Mr. Stunell: I thank the right hon. Gentleman for giving way. At the start of his speech, he said that he infinitely preferred the first-past-the-post system. Does he accept that if he succeeds in retaining that system for the European elections, there will in fact be a closed list for each individual European constituency?
Sir Norman Fowler: That shows the value of giving way to the hon. Gentleman. I shall learn from that for the future. The hon. Gentleman is a bit slow on the uptake so I shall take him back a little. We are not debating the first-past-the-post system.
Mr. A. J. Beith (Berwick-upon-Tweed): Oh yes we are.
Sir Norman Fowler: Oh no we are not. I shall not be rude to the right hon. Gentleman, but he is mistaken.I could put it more strongly than that.

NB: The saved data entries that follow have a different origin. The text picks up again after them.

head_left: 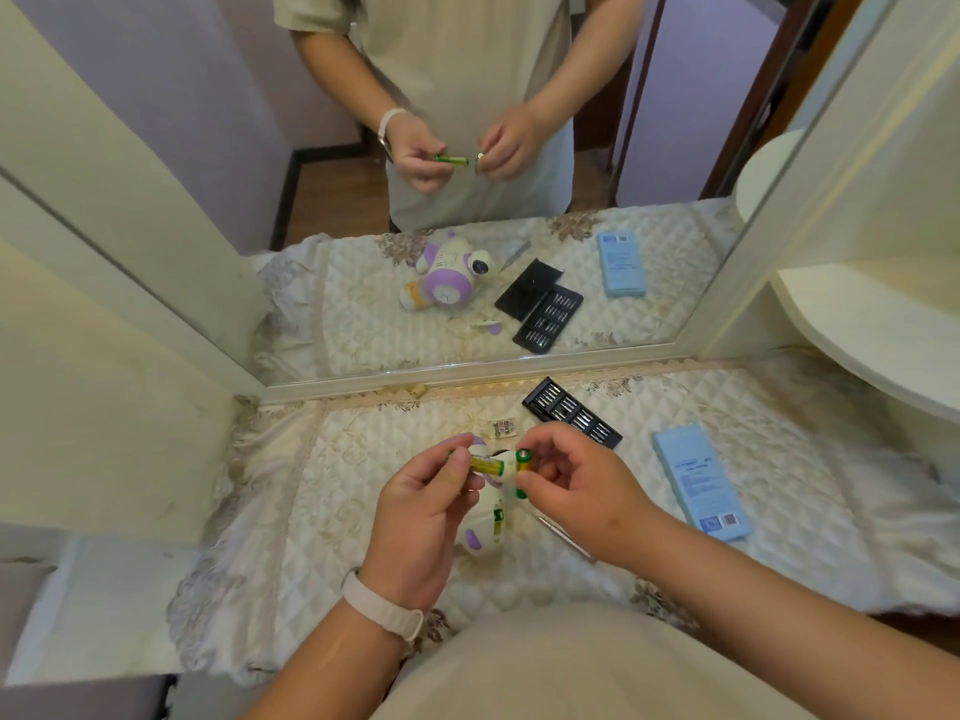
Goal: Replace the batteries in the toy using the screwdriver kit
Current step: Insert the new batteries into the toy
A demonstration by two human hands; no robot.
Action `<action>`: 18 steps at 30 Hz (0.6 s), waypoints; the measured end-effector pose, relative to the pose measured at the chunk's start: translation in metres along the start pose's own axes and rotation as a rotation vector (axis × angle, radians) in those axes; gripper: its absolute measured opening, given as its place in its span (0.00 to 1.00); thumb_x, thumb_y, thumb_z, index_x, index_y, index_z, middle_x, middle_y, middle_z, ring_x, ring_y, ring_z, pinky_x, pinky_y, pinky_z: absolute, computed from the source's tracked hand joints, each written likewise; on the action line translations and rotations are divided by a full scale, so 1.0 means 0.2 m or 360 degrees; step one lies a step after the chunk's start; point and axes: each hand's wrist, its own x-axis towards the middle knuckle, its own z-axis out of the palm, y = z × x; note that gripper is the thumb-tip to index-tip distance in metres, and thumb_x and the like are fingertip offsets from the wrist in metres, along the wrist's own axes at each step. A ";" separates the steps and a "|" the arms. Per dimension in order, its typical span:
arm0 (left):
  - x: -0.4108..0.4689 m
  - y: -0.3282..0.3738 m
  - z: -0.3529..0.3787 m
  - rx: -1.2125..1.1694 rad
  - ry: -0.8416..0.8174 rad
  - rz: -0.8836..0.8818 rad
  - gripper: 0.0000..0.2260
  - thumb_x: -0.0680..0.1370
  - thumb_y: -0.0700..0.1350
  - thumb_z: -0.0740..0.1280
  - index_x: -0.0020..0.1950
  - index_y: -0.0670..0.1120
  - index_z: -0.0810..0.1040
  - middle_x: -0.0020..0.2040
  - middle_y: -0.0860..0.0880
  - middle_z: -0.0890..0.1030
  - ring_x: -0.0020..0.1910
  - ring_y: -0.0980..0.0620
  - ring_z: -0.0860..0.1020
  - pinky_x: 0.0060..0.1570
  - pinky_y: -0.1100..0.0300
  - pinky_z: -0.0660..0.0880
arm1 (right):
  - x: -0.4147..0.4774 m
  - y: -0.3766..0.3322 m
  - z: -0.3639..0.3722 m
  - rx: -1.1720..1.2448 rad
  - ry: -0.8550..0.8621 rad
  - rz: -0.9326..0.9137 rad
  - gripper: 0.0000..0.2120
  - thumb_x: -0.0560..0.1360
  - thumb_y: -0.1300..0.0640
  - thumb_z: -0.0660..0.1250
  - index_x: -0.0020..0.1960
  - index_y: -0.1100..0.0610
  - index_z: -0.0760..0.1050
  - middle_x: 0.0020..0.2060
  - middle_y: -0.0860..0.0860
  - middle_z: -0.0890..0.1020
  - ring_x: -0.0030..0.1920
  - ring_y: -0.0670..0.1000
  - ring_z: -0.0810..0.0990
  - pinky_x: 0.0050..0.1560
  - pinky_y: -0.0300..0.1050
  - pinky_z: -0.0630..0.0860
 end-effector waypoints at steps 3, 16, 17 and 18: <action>0.00 -0.01 0.02 -0.0018 -0.0052 0.0000 0.12 0.69 0.41 0.69 0.51 0.41 0.83 0.38 0.46 0.84 0.34 0.56 0.81 0.34 0.67 0.78 | -0.02 -0.01 -0.03 0.0160 0.0058 -0.0006 0.08 0.73 0.62 0.71 0.47 0.50 0.76 0.40 0.55 0.81 0.39 0.56 0.78 0.46 0.54 0.77; -0.03 -0.05 0.07 0.0189 -0.0191 0.0013 0.10 0.71 0.43 0.70 0.50 0.45 0.85 0.44 0.44 0.83 0.39 0.53 0.79 0.32 0.63 0.72 | -0.07 -0.08 -0.09 0.0282 0.0109 -0.0109 0.12 0.73 0.66 0.71 0.49 0.50 0.77 0.40 0.44 0.82 0.41 0.48 0.81 0.45 0.45 0.79; -0.03 -0.05 0.06 0.0202 -0.0167 0.0032 0.08 0.71 0.43 0.72 0.49 0.46 0.86 0.43 0.44 0.82 0.38 0.54 0.79 0.31 0.62 0.71 | -0.07 -0.08 -0.09 0.0270 0.0123 -0.0105 0.11 0.73 0.66 0.71 0.49 0.51 0.77 0.41 0.45 0.82 0.41 0.48 0.81 0.45 0.45 0.80; -0.02 -0.05 0.05 0.0229 -0.0149 0.0058 0.07 0.72 0.43 0.73 0.48 0.46 0.86 0.42 0.44 0.82 0.37 0.54 0.78 0.31 0.62 0.71 | -0.07 -0.08 -0.09 0.0255 0.0140 -0.0100 0.11 0.73 0.66 0.71 0.49 0.51 0.77 0.41 0.46 0.82 0.41 0.48 0.81 0.45 0.46 0.80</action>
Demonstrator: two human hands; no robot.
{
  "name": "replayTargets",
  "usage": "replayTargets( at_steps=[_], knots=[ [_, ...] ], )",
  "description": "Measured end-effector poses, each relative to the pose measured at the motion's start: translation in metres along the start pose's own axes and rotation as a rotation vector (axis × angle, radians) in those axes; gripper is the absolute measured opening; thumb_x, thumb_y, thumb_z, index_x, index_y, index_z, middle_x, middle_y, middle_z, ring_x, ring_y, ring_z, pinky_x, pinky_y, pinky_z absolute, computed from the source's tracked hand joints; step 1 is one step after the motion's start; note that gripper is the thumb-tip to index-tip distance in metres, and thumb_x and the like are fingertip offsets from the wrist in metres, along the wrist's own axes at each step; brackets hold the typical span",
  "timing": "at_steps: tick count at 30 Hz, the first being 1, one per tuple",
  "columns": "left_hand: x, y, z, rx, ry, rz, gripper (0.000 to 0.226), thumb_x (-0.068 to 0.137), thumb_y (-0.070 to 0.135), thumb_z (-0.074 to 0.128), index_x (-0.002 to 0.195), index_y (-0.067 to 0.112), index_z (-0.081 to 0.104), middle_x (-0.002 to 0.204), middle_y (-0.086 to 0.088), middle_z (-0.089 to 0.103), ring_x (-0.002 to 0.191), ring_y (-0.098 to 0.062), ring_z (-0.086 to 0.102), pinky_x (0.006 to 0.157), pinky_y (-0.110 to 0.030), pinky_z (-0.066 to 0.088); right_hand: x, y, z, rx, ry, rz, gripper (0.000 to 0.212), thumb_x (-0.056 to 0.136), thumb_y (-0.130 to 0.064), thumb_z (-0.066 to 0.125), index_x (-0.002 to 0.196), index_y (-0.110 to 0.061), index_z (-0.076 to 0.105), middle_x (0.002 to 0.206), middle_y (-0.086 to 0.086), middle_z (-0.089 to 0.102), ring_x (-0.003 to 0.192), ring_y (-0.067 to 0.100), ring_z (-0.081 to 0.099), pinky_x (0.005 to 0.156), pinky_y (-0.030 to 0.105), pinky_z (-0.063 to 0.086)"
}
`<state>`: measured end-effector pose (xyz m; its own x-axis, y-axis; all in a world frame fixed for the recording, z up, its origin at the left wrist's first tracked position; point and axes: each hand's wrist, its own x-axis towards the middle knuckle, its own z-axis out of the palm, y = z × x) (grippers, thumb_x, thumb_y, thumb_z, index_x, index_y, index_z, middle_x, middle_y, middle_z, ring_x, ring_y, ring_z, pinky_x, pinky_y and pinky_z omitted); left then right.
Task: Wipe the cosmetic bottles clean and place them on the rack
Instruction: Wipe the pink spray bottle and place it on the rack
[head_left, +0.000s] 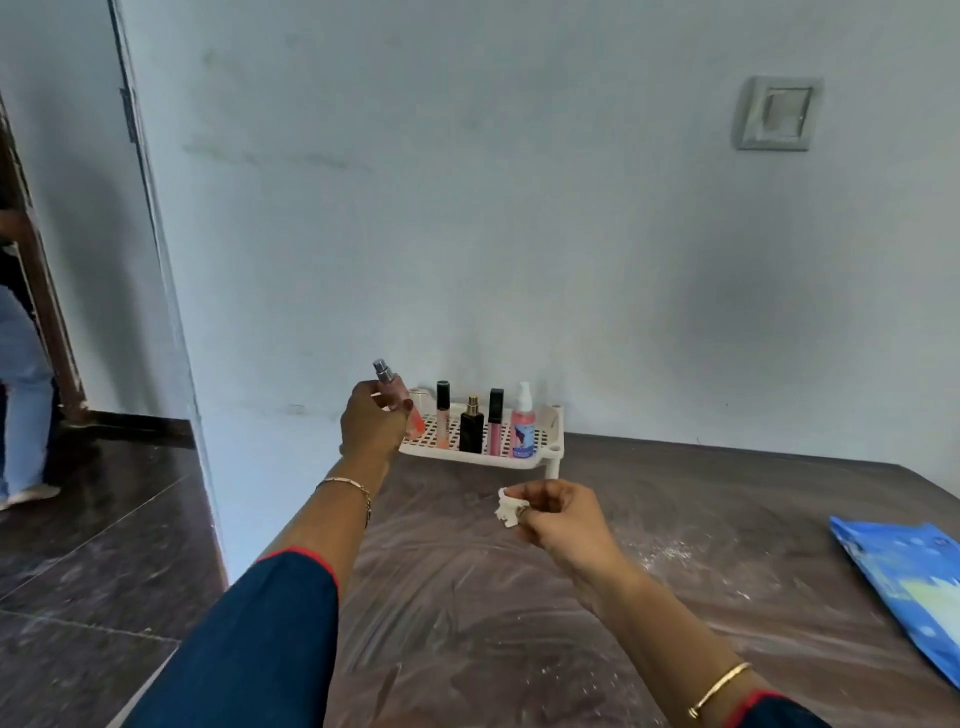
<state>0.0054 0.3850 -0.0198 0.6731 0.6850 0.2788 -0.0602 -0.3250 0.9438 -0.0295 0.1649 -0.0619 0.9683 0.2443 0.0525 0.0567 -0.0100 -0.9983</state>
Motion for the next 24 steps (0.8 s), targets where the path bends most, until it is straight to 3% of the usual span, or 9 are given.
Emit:
replayTargets(
  at_steps=[4,10,15,24],
  knots=[
    [0.032,-0.014,0.013,0.147,-0.022,0.03,0.039,0.083,0.024,0.071,0.118,0.016,0.054,0.119,-0.003,0.065,0.111,-0.027,0.059,0.098,-0.046,0.042,0.022,0.011,0.005,0.016,0.005,0.041,0.027,0.085,0.013,0.054,0.089,-0.008,0.071,0.091,0.013,0.073,0.085,0.019,0.067,0.075,0.027,0.055],
    [0.055,-0.03,0.03,0.375,-0.024,0.088,0.037,0.081,0.037,0.071,0.112,0.022,0.056,0.114,0.004,0.067,0.11,-0.025,0.059,0.085,-0.036,0.033,0.042,0.023,0.008,0.057,0.015,0.091,0.024,0.086,0.01,0.056,0.094,-0.006,0.071,0.093,0.01,0.073,0.089,0.017,0.068,0.065,0.018,0.054],
    [0.059,-0.04,0.039,0.519,-0.09,0.087,0.041,0.08,0.036,0.07,0.117,0.023,0.056,0.116,0.002,0.067,0.111,-0.025,0.057,0.088,-0.037,0.032,0.051,0.03,0.007,0.092,0.036,0.118,0.022,0.085,0.01,0.056,0.094,-0.004,0.071,0.094,0.012,0.073,0.086,0.017,0.068,0.072,0.023,0.056],
    [0.057,-0.038,0.033,0.505,-0.131,0.069,0.054,0.074,0.036,0.076,0.12,0.02,0.054,0.121,0.002,0.064,0.115,-0.025,0.055,0.09,-0.039,0.032,0.055,0.028,0.002,0.118,0.028,0.116,0.024,0.084,0.011,0.056,0.091,-0.006,0.071,0.095,0.014,0.073,0.093,0.023,0.069,0.08,0.029,0.056]
  ],
)
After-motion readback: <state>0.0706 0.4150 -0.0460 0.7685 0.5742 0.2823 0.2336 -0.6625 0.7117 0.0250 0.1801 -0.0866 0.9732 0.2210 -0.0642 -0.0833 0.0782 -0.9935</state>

We are debating what kind of voting system will be used under the type of proportional system that the Government are forcing through. Will we have an open-list system, or a closed-list system? I find the attitude of the hon. Member for Hazel Grove (Mr. Stunell) extraordinary, hypocritical and baffling in every way. He argues for an open-list system, but he will vote tonight for a closed-list system. That is the hypocrisy of the Liberal Democrats.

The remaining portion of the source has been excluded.